III. Taxes. The price specified for the Product and/or Services does not include applicable sales, excise, use, value added or other taxes, duties or fees now in effect or hereafter levied which Seller may be required to pay or collect in connection with the sale of goods to Buyer, whether or not expressly set forth herein or in any Quotation furnished with respect to the Equipment. Buyer shall promptly pay all such taxes, duties and fees to Seller upon demand. Duties and fees include, but are not limited to, applicable customs duties-and custom broker charges.

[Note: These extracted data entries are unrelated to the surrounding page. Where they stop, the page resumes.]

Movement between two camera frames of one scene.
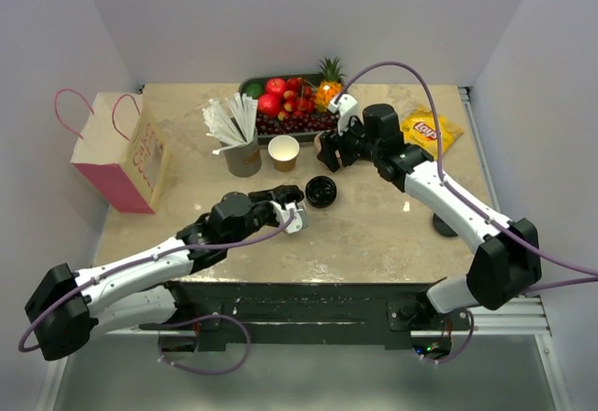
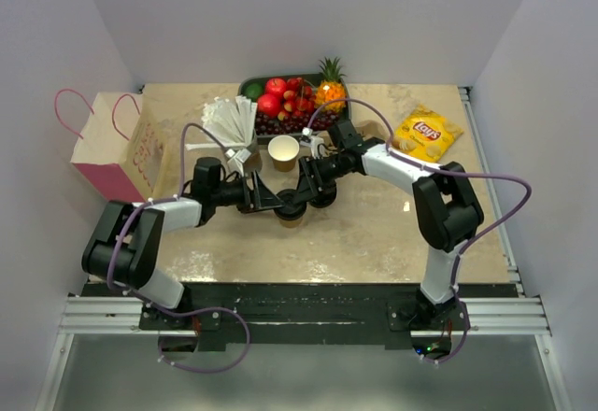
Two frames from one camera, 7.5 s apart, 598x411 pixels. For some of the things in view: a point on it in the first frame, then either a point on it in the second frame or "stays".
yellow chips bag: (419, 128) stays
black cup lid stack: (320, 191) stays
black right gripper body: (352, 145) → (323, 169)
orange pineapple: (331, 83) stays
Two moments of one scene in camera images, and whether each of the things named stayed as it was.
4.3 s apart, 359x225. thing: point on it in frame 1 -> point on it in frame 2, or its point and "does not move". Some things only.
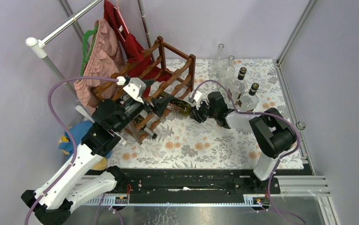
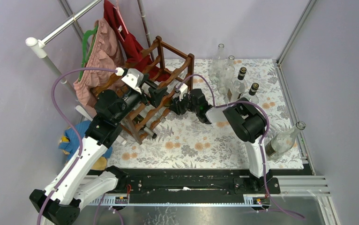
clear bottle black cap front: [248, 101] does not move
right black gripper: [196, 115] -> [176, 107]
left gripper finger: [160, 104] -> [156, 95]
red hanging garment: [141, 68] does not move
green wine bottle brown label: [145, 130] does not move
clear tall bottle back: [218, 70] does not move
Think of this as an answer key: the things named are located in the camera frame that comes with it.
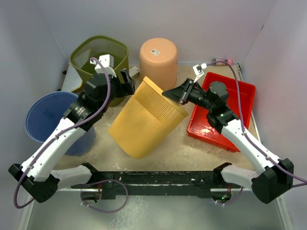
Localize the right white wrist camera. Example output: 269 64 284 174
192 63 207 83

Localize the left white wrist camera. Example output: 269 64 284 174
90 54 116 76

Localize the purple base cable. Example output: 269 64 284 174
214 185 244 207
80 179 130 213

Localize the yellow mesh plastic basket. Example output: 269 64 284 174
108 77 189 159

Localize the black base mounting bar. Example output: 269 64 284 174
72 163 240 199

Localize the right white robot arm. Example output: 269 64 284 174
162 78 294 204

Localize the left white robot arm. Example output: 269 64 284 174
8 69 135 209

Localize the small pink capped bottle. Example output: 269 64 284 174
213 58 233 65

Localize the blue round plastic bucket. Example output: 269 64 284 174
25 91 96 157

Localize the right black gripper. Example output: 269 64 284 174
163 78 214 112

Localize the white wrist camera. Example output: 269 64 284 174
192 63 207 83
90 54 116 76

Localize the small white box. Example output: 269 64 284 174
129 66 140 78

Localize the white yellow-edged board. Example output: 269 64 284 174
61 64 83 92

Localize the green mesh plastic basket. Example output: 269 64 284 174
70 35 130 107

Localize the red plastic tray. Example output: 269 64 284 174
186 71 256 153

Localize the orange round plastic bucket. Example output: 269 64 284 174
139 38 178 91

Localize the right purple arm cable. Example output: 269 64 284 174
206 60 307 188

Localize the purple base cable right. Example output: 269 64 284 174
214 185 244 207

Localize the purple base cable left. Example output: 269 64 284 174
80 179 130 213

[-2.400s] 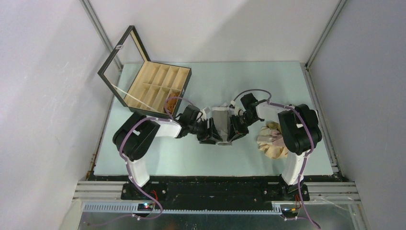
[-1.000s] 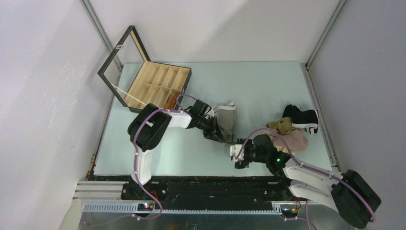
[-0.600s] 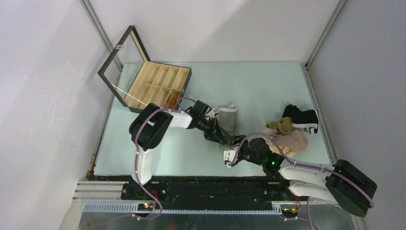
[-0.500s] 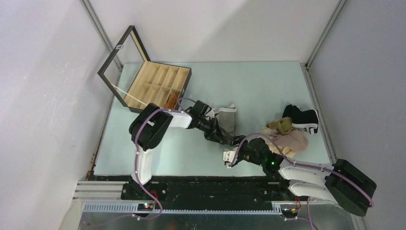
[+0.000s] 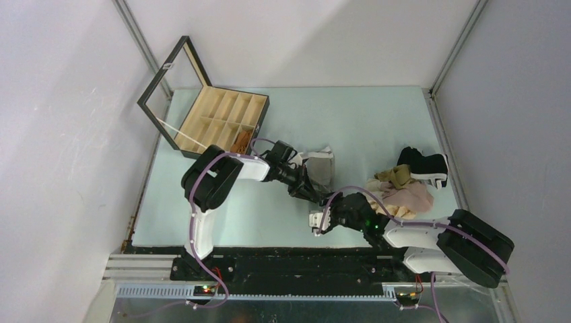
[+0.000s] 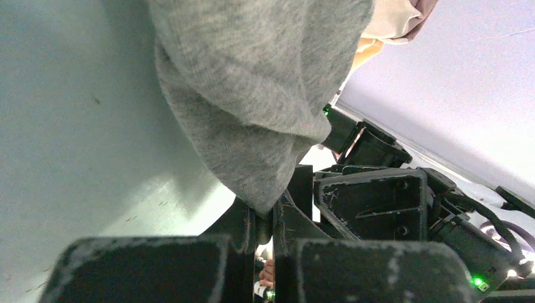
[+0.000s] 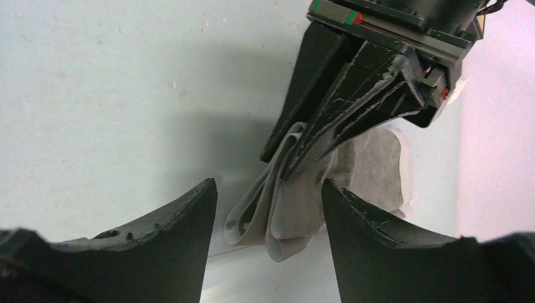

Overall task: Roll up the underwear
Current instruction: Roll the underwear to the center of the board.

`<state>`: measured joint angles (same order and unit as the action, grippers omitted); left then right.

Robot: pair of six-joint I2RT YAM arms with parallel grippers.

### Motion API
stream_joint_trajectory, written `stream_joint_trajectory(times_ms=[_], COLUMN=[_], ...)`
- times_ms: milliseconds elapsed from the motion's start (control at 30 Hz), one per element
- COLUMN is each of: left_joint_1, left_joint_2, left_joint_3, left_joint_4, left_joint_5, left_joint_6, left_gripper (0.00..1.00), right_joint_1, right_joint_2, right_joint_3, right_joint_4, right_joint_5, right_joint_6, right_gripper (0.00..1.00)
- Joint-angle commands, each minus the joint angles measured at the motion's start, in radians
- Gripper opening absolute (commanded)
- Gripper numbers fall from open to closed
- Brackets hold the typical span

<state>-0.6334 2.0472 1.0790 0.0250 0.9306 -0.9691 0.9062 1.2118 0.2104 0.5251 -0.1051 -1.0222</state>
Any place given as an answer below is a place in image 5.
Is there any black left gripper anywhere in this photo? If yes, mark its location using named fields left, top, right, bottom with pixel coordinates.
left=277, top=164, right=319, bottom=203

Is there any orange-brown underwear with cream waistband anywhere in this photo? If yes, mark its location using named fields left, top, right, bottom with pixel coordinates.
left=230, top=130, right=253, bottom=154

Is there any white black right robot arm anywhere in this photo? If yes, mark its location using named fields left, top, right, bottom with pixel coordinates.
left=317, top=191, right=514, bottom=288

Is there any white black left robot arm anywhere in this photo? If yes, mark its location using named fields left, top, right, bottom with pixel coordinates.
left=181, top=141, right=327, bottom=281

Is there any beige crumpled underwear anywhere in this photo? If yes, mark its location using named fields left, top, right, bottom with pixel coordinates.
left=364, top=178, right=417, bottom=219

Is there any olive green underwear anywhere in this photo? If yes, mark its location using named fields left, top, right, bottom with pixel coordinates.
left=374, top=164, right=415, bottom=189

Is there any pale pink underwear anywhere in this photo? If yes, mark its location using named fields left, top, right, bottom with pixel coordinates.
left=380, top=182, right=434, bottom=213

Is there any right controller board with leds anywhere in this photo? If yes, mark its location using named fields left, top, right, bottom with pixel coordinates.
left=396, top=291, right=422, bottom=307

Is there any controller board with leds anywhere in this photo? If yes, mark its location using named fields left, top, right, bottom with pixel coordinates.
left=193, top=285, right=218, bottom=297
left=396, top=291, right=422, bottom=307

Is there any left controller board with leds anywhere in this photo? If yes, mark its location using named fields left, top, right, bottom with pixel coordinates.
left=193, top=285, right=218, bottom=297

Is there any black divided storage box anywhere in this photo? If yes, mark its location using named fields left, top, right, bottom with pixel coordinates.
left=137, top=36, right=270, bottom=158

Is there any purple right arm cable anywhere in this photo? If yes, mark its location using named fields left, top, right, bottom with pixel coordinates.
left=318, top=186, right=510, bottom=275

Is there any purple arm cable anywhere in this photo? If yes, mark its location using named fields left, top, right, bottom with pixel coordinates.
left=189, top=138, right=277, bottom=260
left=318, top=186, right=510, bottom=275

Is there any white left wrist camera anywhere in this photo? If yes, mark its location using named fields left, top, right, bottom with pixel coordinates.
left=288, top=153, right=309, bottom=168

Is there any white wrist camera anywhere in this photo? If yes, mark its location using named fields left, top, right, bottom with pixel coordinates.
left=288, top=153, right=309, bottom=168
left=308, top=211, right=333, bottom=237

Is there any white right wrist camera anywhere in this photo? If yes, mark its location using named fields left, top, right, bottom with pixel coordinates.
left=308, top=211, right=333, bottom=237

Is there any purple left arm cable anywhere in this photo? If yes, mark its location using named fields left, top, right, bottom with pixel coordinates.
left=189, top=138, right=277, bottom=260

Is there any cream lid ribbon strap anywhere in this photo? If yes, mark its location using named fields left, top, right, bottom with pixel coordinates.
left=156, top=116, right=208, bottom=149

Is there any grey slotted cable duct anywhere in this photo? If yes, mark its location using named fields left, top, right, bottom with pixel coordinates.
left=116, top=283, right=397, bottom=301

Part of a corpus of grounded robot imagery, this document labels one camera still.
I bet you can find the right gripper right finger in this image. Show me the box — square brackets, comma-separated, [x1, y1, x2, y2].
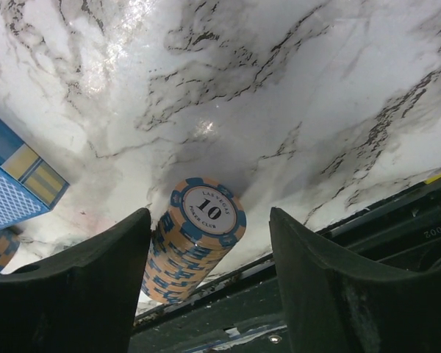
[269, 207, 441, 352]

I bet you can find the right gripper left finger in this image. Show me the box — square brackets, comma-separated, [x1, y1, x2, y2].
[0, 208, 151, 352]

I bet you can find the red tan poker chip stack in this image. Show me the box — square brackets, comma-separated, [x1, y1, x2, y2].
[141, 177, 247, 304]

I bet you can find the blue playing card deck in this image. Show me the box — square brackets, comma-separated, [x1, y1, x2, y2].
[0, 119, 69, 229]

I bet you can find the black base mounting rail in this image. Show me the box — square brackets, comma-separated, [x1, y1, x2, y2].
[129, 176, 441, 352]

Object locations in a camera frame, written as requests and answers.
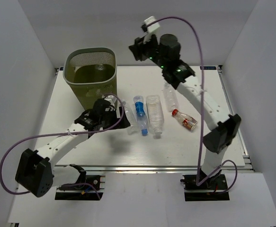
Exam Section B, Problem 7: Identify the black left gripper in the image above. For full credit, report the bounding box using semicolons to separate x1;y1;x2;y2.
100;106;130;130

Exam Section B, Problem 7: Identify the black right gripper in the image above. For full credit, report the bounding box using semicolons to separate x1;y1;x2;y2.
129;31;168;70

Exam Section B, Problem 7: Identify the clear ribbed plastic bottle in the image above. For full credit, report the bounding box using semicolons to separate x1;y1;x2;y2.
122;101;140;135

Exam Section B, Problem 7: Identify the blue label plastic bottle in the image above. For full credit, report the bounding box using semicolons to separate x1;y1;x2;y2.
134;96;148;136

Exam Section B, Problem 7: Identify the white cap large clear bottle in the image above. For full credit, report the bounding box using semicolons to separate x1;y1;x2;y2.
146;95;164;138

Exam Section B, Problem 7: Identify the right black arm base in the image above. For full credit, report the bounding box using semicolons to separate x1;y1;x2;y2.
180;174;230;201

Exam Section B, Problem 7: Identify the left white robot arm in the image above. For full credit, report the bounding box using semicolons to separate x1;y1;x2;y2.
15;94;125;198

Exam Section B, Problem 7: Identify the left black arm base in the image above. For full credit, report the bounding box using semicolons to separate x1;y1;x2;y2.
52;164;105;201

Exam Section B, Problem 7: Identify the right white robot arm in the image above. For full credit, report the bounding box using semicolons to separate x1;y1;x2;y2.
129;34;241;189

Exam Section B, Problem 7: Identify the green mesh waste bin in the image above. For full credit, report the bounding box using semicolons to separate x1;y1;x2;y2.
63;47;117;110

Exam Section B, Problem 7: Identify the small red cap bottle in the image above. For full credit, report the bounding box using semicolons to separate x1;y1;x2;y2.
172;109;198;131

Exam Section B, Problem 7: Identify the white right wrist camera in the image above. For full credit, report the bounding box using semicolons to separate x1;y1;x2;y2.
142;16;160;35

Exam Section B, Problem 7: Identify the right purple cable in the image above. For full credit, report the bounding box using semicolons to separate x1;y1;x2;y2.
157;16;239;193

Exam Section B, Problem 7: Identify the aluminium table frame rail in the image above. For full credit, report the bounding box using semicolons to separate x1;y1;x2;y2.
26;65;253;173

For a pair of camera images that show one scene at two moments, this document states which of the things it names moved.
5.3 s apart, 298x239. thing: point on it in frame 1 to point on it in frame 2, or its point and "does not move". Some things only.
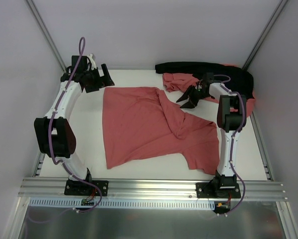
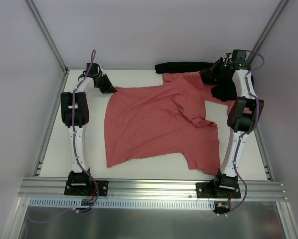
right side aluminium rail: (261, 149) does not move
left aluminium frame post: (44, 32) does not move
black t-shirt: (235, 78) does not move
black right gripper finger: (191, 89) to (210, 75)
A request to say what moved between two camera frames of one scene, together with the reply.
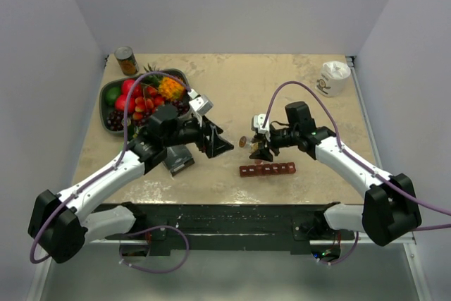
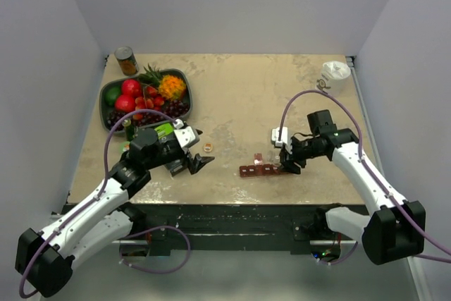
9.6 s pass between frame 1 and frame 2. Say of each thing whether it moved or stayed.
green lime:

IV. Remedy for Unavailable Equipment. Buyer acknowledges that the Equipment may be offered by Seller simultaneously to several customers; therefore, all sales are subject to Equipment availability at the time of Buyer's acceptance of the applicable Quotation. If the Equipment or any part thereof is no longer available, then and in that event, (a) Seller will attempt to identify substitute Equipment that meet Buyer's needs, or (b) if substitute Equipment is not available, Seller will cancel Buyer's order and refund any deposits Buyer has made for the cancelled order. This is Seller’s sole liability and Buyer’s exclusive remedy.

 V. Delivery. Unless otherwise specified, the Equipment shall be delivered to Buyer F.O.B. shipping point, freight prepaid and add, UNLESS NOTED OTHERWISE. All transportation, license fees, custom duties and other such charges shall be paid by Buyer and added to the total purchase price shown in the listing UNLESS NOTED OTHERWISE. Delivery dates are approximate. If Buyer fails to schedule a delivery date with Seller within three (3) months after order entry, Seller may cancel Buyer's order upon written notice to Buyer and Buyer will forfeit and MedCorp will retain any deposit or pre-paid funds.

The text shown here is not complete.